[Start of Attachment]

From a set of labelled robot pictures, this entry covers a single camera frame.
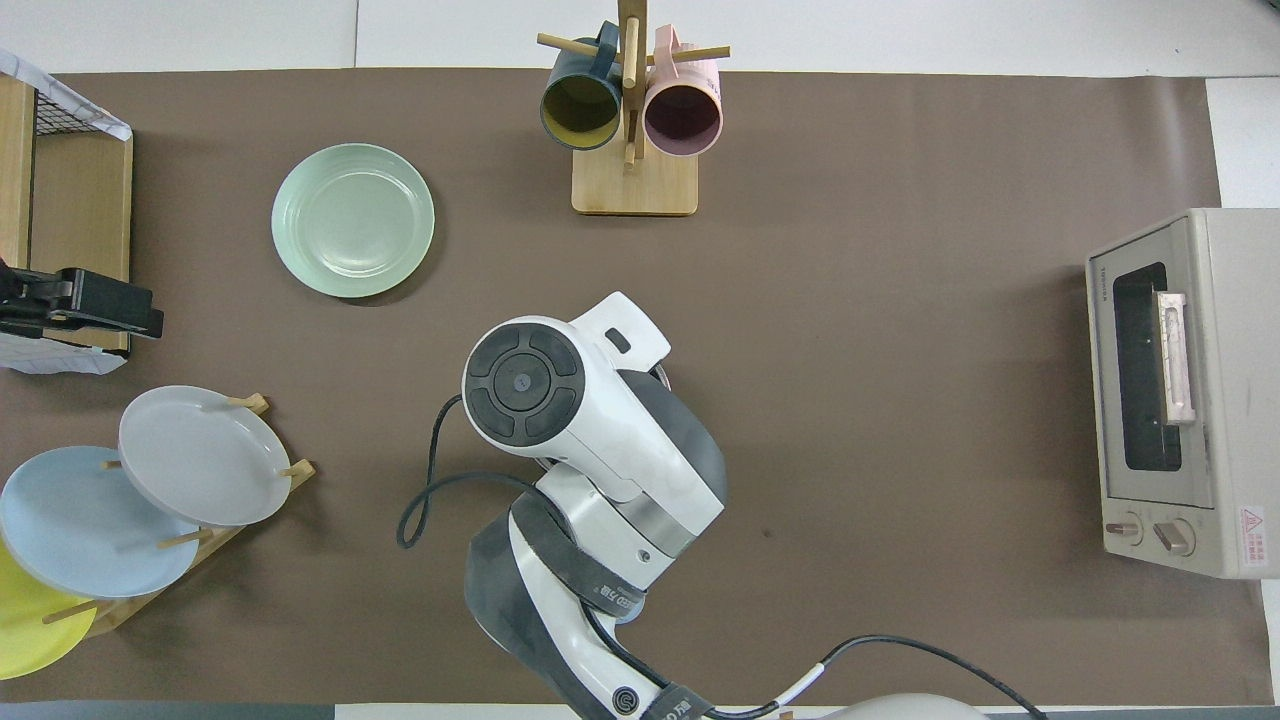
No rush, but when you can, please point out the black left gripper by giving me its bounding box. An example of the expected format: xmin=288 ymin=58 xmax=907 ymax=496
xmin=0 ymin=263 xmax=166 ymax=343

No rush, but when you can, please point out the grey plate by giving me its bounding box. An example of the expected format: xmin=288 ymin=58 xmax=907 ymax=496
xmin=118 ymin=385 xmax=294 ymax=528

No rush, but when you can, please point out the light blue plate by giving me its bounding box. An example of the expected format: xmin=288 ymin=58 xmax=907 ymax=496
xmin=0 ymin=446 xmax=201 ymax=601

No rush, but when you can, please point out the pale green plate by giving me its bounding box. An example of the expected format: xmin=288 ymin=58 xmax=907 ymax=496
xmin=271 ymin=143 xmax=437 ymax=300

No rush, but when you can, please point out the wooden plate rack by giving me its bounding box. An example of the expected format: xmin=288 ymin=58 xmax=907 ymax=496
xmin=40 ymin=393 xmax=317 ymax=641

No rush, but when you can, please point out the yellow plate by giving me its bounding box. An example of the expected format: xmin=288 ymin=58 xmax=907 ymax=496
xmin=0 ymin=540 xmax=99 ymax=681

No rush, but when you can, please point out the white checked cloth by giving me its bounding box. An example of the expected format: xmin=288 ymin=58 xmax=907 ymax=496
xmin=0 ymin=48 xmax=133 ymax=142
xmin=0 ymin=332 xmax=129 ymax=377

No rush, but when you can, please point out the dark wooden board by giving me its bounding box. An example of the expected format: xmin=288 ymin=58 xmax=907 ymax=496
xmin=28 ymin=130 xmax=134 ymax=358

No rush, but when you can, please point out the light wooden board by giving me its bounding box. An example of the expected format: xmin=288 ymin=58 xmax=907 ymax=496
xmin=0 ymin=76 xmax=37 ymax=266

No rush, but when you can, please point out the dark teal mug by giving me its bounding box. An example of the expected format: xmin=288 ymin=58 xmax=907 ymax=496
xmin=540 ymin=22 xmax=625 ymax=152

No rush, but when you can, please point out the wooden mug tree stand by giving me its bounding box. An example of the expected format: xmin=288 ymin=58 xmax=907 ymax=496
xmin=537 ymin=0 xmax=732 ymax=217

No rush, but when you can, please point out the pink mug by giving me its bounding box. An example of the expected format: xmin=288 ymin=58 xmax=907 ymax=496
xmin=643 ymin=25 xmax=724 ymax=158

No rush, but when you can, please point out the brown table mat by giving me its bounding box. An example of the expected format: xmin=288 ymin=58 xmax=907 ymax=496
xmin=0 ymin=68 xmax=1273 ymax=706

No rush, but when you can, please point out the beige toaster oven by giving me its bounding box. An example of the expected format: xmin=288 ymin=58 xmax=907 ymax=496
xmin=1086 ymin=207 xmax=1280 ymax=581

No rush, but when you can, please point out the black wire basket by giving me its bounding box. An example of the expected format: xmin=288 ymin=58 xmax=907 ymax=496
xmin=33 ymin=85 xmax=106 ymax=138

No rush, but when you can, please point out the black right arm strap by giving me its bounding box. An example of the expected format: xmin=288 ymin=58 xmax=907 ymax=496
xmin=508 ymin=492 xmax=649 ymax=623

[End of Attachment]

> **BRIEF**: From the line holding "the black right" down to the last line of the records above, restate each line exactly as written.

> **SOLUTION**:
No rush, but when you can, please point out the black right arm strap by giving me its bounding box. An example of the expected format: xmin=288 ymin=58 xmax=907 ymax=496
xmin=508 ymin=492 xmax=649 ymax=623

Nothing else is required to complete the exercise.